British Justice:  The Court House was of course built so that British Justice could be administered, mostly by District Commissioners, on a daily basis. Serious criminal and civil cases were reserved for the High Court Sessions held once or twice a year. Many of these involved culpable homicide and murder cases, especially for ritual murder. My father provided pro deo defense for indigent people over a period of  many years – for a pittance. Very often when an accused had to plead ‘guilty’ or ‘not guilty’ he would plead guilty since he had in fact killed somebody, but he would not have understood the nuances of the Law. The death had probably occurred at a fight over a girl during a beer drink.His Honour the Judge was once heard to mutter to one of his assessors that “the plaintiff appears to rape rather easily”  Nevertheless the court put in a plea of ‘not guilty’ so that a proper trial could be held  to determine an equitable verdict and sentence. It is not pleasant to hear a man being condemned to death by hanging.

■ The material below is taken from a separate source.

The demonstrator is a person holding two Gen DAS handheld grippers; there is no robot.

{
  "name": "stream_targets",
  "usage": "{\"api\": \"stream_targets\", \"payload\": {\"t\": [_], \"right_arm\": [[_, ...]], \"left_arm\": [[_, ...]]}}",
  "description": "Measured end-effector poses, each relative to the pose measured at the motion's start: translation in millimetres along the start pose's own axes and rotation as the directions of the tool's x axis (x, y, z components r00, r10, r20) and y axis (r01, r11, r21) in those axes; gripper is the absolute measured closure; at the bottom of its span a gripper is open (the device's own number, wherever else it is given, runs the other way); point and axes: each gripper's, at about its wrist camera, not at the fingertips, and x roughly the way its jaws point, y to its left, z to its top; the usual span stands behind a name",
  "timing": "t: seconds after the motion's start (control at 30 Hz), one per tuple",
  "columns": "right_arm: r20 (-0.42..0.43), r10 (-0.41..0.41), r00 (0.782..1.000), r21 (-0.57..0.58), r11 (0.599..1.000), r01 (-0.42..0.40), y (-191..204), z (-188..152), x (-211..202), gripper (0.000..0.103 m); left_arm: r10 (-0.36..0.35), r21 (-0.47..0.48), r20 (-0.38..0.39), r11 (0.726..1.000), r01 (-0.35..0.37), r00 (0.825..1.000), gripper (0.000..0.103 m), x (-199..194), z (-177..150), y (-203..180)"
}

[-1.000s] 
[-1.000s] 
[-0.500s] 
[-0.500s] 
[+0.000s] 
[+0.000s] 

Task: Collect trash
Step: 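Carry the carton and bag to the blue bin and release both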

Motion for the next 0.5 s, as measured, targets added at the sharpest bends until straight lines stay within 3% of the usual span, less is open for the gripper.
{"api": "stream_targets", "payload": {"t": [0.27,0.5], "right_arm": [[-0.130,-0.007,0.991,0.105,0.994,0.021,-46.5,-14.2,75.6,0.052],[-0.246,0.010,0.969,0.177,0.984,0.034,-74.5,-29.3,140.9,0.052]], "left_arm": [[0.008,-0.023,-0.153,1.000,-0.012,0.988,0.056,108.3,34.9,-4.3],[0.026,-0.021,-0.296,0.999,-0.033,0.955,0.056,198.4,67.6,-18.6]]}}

I recall one big case against a man called Mashayanyoni Fakude for ritual murder committed in a very remote area of Mankaiana.  I do not remember the details of the long trial. The accused dressed in an old overcoat and wearing a witch like hat looked really evil, with his small piercing eyes, drawn lips, pointed grey beard and wizened appearance. He was acquitted : whereupon he broke into a broad smile and this evil looking villain suddenly looked like a likeable benign little old man. I have never forgotten this changed demeanor of the accused, now a free man.

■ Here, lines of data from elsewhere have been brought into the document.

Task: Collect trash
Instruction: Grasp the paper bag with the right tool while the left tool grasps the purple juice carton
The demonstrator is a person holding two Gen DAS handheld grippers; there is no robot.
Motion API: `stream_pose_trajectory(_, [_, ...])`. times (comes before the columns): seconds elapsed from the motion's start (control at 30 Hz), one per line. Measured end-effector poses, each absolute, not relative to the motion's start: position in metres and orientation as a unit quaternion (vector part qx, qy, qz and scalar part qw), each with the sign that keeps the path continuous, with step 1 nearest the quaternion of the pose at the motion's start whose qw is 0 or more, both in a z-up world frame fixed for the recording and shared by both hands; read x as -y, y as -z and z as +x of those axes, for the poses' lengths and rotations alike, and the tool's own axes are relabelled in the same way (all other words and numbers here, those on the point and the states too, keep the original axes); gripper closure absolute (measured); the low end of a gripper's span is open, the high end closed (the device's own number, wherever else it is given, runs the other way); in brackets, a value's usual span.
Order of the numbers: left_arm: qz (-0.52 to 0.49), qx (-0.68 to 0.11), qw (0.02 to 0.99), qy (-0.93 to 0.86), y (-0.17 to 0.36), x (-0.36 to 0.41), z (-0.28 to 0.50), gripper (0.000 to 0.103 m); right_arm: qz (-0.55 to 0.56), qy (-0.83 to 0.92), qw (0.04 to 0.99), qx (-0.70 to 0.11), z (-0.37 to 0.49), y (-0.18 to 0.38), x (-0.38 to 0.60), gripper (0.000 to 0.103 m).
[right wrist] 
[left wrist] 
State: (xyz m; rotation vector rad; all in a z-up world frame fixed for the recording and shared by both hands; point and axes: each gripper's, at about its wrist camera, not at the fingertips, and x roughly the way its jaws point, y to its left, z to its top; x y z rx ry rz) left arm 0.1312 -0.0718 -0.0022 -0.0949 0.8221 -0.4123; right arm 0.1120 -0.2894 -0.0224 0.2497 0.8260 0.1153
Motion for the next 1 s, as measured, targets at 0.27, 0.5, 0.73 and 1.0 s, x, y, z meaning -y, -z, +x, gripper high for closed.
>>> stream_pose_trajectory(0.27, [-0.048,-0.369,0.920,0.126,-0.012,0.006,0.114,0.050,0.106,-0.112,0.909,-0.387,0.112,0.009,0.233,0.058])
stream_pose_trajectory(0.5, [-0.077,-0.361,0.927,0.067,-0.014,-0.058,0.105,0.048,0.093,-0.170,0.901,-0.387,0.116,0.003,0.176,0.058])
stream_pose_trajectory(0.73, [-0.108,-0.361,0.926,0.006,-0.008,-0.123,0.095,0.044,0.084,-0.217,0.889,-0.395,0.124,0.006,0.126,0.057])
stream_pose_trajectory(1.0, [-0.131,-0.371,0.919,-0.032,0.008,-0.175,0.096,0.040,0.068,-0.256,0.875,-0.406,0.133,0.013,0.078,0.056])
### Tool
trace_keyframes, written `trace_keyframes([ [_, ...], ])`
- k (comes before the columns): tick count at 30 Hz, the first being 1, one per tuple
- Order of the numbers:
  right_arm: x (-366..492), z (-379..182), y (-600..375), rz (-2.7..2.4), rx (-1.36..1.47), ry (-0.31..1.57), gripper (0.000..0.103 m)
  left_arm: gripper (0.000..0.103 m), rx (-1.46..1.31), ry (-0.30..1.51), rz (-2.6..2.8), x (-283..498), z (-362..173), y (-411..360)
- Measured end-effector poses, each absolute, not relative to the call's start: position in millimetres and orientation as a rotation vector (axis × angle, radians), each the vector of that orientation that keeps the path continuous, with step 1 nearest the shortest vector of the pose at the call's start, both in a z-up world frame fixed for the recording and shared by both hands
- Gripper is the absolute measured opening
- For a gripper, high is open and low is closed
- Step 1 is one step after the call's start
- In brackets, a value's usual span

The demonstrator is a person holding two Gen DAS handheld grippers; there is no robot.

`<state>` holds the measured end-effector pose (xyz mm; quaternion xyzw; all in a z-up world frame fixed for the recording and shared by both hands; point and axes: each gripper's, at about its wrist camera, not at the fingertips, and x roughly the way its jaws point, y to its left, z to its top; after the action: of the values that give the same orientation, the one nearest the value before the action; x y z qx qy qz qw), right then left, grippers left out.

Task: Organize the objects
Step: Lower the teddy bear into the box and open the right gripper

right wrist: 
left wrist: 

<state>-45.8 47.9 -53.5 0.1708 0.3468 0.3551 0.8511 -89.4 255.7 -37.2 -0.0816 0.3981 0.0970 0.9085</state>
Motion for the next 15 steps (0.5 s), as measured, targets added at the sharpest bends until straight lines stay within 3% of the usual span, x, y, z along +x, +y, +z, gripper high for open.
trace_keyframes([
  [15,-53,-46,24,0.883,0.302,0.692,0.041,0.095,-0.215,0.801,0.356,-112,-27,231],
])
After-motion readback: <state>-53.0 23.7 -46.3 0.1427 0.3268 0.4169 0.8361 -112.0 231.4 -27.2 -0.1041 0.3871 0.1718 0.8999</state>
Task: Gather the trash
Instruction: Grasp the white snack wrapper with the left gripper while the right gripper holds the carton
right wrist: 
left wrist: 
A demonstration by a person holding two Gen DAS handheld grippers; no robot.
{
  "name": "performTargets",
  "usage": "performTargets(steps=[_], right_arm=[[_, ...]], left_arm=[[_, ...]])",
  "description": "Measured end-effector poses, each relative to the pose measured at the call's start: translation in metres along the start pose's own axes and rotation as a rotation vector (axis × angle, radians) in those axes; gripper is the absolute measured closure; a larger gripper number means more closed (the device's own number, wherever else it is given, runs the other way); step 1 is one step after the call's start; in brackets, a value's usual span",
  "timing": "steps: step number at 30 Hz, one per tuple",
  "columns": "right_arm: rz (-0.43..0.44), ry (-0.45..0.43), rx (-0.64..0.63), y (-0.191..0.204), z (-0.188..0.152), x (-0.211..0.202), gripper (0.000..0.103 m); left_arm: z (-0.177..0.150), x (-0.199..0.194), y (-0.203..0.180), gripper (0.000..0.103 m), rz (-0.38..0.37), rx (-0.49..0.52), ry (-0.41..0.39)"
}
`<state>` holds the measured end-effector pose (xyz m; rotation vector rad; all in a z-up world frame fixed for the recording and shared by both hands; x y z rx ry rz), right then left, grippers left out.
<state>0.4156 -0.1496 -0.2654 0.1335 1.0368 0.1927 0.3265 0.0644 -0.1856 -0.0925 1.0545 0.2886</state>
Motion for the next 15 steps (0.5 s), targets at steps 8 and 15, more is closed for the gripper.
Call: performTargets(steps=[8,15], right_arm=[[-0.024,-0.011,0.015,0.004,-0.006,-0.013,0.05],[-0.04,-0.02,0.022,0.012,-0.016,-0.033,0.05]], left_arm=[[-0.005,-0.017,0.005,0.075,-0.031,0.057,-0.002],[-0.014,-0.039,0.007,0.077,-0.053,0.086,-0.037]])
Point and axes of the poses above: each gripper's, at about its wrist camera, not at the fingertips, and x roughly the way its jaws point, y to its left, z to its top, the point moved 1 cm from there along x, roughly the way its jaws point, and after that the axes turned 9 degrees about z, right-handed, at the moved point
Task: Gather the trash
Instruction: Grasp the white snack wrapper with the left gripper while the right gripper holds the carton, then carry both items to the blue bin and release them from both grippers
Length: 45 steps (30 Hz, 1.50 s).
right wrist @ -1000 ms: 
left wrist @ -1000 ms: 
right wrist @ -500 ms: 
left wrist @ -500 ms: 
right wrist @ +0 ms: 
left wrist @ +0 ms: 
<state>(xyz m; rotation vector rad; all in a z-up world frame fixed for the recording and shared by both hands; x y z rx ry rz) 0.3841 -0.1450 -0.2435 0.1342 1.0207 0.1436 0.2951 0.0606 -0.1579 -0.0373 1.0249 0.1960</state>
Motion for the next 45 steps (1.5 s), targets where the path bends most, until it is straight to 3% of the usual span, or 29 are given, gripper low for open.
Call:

Another big case involved tin mining operations which caused dreadful soil erosion and pollution of  rivers. Farmers complained about this and the very well known, well liked and well respected manager of one of these operations was charged as a Test Case. It was a big affair. I reluctantly bring myself into this but as Sheriff I had to serve summons on the accused who had known me since birth and who was a great friend of my father, acting on his behalf. Council was brought down from Johannesburg to defend the accused while another advocate acted as Public Prosecutor. The legal wrangle eludes me but there was one amusing incident. A farmer living on a farm opposite that of the accused was a witness for the prosecution. He described in detail the terrible and unacceptable erosion on the hillside which spoilt his view. This, together with the harmful effect of the polluted river water on his animals, pumps and general water supplies devalued the value of his property. The defence led him on to elaborate on this theme, but then produced a recent copy of the Sunday Times in which appeared a large advertisement for the sale of his wonderful farm ‘with glorious panoramic views and plentiful water supplies from river frontage’. This caused quite some blustering on the part of the witness but I do not know to what extent it affected the case. At the end of it all the accused was found guilty, cautioned and discharged. However, this case put an end to tin mining in Swaziland as it was practiced at that time.

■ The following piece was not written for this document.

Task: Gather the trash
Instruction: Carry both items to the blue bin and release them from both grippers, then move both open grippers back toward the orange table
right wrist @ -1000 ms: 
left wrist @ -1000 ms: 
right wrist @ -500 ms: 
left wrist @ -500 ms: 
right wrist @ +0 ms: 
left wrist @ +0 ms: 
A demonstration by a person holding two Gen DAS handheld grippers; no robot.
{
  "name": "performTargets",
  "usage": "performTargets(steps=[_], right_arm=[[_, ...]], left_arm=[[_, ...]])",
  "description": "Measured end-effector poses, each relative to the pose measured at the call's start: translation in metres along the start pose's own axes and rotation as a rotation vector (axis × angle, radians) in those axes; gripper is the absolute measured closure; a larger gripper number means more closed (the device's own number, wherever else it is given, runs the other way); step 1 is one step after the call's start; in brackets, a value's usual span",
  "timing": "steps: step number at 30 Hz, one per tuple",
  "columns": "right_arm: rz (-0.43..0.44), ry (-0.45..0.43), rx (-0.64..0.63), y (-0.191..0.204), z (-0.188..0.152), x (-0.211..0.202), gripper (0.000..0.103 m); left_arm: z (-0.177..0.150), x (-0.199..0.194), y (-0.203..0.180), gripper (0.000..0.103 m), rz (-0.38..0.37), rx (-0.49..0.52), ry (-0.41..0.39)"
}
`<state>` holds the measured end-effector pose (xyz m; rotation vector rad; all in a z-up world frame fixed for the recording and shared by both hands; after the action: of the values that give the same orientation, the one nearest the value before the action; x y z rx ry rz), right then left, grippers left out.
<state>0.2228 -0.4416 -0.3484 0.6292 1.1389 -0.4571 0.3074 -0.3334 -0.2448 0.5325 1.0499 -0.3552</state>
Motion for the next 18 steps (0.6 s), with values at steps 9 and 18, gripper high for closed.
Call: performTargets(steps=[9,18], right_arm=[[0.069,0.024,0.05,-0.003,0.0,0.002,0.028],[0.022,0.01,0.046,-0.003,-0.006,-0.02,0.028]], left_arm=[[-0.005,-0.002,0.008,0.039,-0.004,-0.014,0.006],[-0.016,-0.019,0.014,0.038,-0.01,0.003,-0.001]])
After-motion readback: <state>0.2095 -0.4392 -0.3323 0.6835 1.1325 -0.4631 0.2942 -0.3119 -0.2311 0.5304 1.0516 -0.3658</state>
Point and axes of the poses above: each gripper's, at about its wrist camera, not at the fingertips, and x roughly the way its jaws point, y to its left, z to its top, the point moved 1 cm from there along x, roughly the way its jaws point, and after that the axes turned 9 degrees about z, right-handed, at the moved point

One evening during the trial there was quite a gathering of court officials, police officers who had come in from the districts for the High Court session and members of the public enjoying a social evening in the pub of a local hotel. On this occasion the Judge, who had been seconded from South  Africa to Swaziland for the sessions, was present as well as the Attorney General. Who should walk in but the accused. ? An awkward moment, as accused and Judge came face to face socially in off-duty hours. The accused, however, saved the day by saying [a trifle truculently, perhaps] “Good evening, Your Honour, what will you have?” but no matter, in the end British Justice was honourably administered,

We often had happy impromtu ‘hops’ to the music of records from a radiogram in the dear Old Mbabane Court House. With the coming of the Mbabane Club in about 1947 and,later, the building of a proper Cinema House and a  Theatre Club  the Old Court House was abandoned forentertainment purposes.  In the late 1950’s it’s final day arrived. It was demolished to make way forlarger modern offices and buildings. A fine ‘Palace of Justice’ was built elsewhere in Mbabane—but no dances, Christmas parties, bioscopes or other happy times will take place there; like they did in The Old Mbabane Court House.